**What is needed:** Line by line, give the data again exactly as it appears, but without pictures.

[Given material — start]

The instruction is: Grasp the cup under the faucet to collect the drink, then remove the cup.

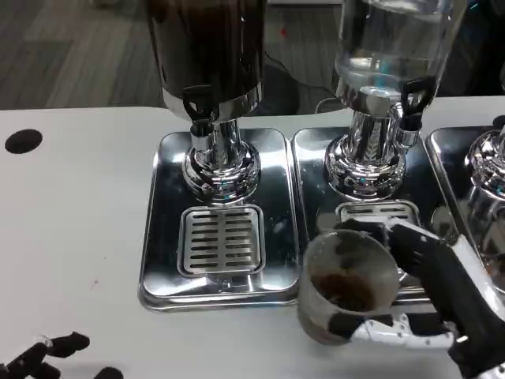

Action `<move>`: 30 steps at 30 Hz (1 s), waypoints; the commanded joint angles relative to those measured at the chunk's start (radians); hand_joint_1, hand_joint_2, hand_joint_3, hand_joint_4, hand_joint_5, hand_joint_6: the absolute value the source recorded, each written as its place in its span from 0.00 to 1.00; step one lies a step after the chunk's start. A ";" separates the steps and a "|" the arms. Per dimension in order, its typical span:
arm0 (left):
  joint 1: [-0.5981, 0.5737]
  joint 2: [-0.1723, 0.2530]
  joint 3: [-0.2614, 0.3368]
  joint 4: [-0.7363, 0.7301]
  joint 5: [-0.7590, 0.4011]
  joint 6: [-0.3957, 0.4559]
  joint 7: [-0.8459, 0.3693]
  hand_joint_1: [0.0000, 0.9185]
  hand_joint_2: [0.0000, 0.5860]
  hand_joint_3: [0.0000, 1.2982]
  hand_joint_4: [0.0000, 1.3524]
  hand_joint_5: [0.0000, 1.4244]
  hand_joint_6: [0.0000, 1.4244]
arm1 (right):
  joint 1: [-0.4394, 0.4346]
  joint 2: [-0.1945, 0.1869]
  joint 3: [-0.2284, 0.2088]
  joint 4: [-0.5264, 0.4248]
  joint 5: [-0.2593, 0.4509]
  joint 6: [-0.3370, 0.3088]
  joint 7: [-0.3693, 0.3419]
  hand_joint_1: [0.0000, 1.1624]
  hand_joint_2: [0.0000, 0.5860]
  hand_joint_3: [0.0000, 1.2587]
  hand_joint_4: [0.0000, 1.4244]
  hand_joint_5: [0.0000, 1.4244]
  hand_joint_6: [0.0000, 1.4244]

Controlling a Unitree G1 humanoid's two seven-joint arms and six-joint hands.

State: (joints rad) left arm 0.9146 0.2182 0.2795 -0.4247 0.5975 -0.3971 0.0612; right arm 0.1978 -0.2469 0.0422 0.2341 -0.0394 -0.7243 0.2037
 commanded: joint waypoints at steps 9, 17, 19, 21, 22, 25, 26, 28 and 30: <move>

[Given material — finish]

**Solution to the exercise:**
The instruction is: Grasp the cup under the faucet to collect the drink, then remove the cup.


Action `<move>`: 30 steps at 30 Hz (1 s), waypoints; the commanded joint angles relative to those measured at the chunk's start (radians); hand_joint_1, hand_joint_2, hand_joint_3, hand_joint_4, hand_joint_5, hand_joint_6: the absolute value the source recorded, each written as its place in its span from 0.00 to 1.00; step one lies a step after the chunk's start. A ";" separates the steps and a "|" the arms. Per dimension in order, its typical span:
arm0 (left):
  joint 1: [-0.5981, 0.5737]
  joint 2: [-0.1723, 0.2530]
  joint 3: [-0.2614, 0.3368]
  joint 4: [-0.7363, 0.7301]
  joint 5: [-0.7590, 0.4011]
  joint 6: [-0.3957, 0.4559]
  joint 7: [-0.8459, 0.3693]
  hand_joint_1: [0.0000, 0.9185]
  hand_joint_2: [0.0000, 0.5860]
  hand_joint_3: [0.0000, 1.2982]
  hand_joint_4: [0.0000, 1.3524]
  hand_joint_5: [0.0000, 1.4244]
  hand_joint_6: [0.0000, 1.4244]
arm1 (right):
  joint 1: [-0.4394, 0.4346]
  joint 2: [-0.1945, 0.1869]
  joint 3: [-0.2284, 0.2088]
  joint 4: [-0.5264, 0.4248]
  joint 5: [-0.2593, 0.4509]
  joint 6: [-0.3370, 0.3088]
  joint 7: [-0.3693, 0.3419]
  hand_joint_1: [0.0000, 1.1624]
  hand_joint_2: [0.0000, 0.5860]
  hand_joint_3: [0.0000, 1.2587]
  hand_joint_4: [0.0000, 1.4244]
  hand_joint_5: [0.0000, 1.4244]
  hand_joint_6: [0.0000, 1.4244]

Controlling a Unitree G1 humanoid's two seven-joint arms and six-joint hands.

State: (joints rad) left arm 0.9146 0.2182 0.2795 -0.4247 0.5975 -0.3971 0.0612; right arm 0.1978 -0.2469 0.0422 0.2341 -0.0394 -0.7243 0.2037
 commanded: joint waypoints at steps 9, 17, 19, 21, 22, 25, 26, 28 and 30: <move>

Output for this exercise is now complete.